§ **EXERCISE**
Return only those lines of the records below in which "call" appears.

[Dataset items]
╭──

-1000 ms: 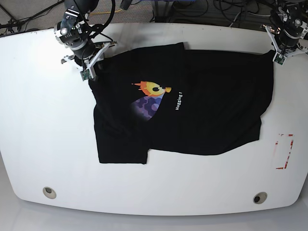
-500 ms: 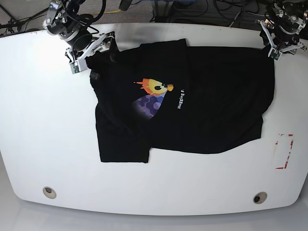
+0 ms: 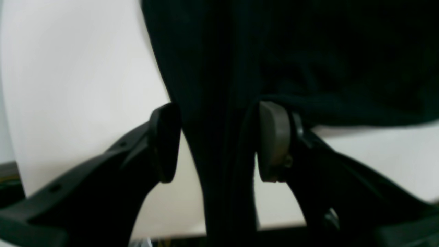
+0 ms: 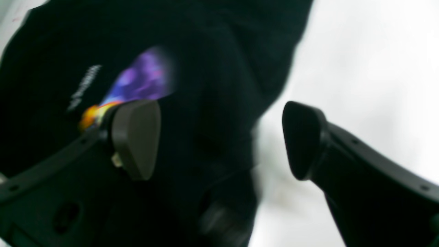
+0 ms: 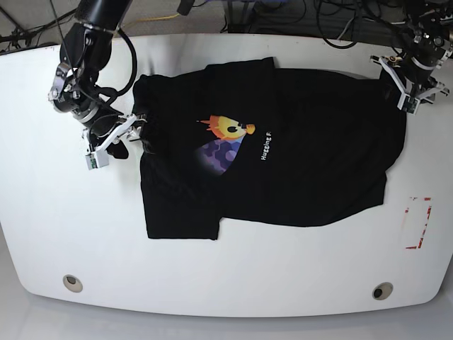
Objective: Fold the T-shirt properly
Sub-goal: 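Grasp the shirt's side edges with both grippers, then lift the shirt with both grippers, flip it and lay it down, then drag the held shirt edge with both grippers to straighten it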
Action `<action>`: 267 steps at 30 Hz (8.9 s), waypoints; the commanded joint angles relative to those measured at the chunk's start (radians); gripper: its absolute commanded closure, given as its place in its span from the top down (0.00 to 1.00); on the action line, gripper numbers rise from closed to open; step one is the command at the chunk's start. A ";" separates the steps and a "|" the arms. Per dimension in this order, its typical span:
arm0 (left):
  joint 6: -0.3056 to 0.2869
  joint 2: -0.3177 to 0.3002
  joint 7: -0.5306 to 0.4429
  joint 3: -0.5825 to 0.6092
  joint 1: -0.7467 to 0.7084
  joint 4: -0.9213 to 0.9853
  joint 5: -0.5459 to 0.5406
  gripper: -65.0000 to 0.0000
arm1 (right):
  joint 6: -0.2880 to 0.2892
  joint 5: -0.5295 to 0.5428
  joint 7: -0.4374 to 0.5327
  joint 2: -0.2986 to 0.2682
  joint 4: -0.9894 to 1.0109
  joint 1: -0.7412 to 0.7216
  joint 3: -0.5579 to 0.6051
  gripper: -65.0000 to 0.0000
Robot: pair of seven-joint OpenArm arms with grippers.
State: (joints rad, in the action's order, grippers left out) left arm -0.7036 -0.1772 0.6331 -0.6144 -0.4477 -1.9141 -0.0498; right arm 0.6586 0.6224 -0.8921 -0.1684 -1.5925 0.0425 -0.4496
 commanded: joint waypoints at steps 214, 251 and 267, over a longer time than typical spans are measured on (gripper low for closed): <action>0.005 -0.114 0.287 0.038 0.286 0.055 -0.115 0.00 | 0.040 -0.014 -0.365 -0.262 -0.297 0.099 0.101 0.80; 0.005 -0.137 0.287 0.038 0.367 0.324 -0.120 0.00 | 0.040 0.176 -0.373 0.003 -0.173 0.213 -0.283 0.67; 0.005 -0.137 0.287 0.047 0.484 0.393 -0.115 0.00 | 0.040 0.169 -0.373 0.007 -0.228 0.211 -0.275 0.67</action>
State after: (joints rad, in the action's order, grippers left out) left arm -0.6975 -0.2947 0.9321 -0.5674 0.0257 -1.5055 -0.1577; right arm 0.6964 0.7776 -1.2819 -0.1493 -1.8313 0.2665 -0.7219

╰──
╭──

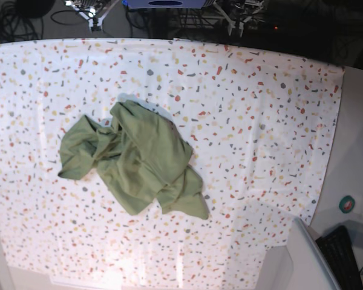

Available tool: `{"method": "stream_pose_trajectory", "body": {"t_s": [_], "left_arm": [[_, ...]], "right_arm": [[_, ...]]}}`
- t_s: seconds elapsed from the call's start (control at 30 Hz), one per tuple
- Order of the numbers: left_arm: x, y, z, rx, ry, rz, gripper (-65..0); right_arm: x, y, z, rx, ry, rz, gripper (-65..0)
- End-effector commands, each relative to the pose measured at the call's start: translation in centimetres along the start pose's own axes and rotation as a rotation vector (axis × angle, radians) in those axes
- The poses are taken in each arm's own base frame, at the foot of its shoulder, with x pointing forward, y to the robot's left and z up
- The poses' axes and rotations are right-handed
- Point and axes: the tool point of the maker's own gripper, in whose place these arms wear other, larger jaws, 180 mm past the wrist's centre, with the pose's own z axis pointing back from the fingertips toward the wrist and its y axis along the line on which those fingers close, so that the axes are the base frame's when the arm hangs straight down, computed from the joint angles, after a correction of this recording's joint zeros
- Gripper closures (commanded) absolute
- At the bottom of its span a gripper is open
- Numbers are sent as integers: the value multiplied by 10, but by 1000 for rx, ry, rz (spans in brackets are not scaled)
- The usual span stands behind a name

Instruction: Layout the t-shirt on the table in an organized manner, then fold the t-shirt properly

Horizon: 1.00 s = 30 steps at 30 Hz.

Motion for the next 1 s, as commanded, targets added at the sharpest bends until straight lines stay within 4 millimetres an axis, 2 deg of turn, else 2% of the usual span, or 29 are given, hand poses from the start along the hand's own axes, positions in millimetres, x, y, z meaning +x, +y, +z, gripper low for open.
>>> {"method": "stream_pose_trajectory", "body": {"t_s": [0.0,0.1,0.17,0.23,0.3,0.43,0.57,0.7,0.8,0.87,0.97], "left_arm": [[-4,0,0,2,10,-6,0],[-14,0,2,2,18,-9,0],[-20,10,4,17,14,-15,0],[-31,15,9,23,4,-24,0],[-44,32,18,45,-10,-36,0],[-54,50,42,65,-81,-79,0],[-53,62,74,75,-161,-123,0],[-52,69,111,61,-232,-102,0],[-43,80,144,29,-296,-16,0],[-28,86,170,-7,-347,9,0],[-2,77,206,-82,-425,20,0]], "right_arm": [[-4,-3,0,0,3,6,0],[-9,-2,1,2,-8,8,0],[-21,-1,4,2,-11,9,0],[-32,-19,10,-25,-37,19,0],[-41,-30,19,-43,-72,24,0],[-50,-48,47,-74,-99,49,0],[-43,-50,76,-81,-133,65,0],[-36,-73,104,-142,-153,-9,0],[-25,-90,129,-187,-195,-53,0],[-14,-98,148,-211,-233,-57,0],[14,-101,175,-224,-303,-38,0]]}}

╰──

§ **RESULT OF THIS EXERCISE**
- t_s: seconds elapsed from the call's start (control at 30 Hz), one per tuple
- End-effector commands, each relative to the pose measured at the call's start: translation in centimetres along the start pose's own axes and rotation as a rotation vector (axis × angle, radians) in those axes

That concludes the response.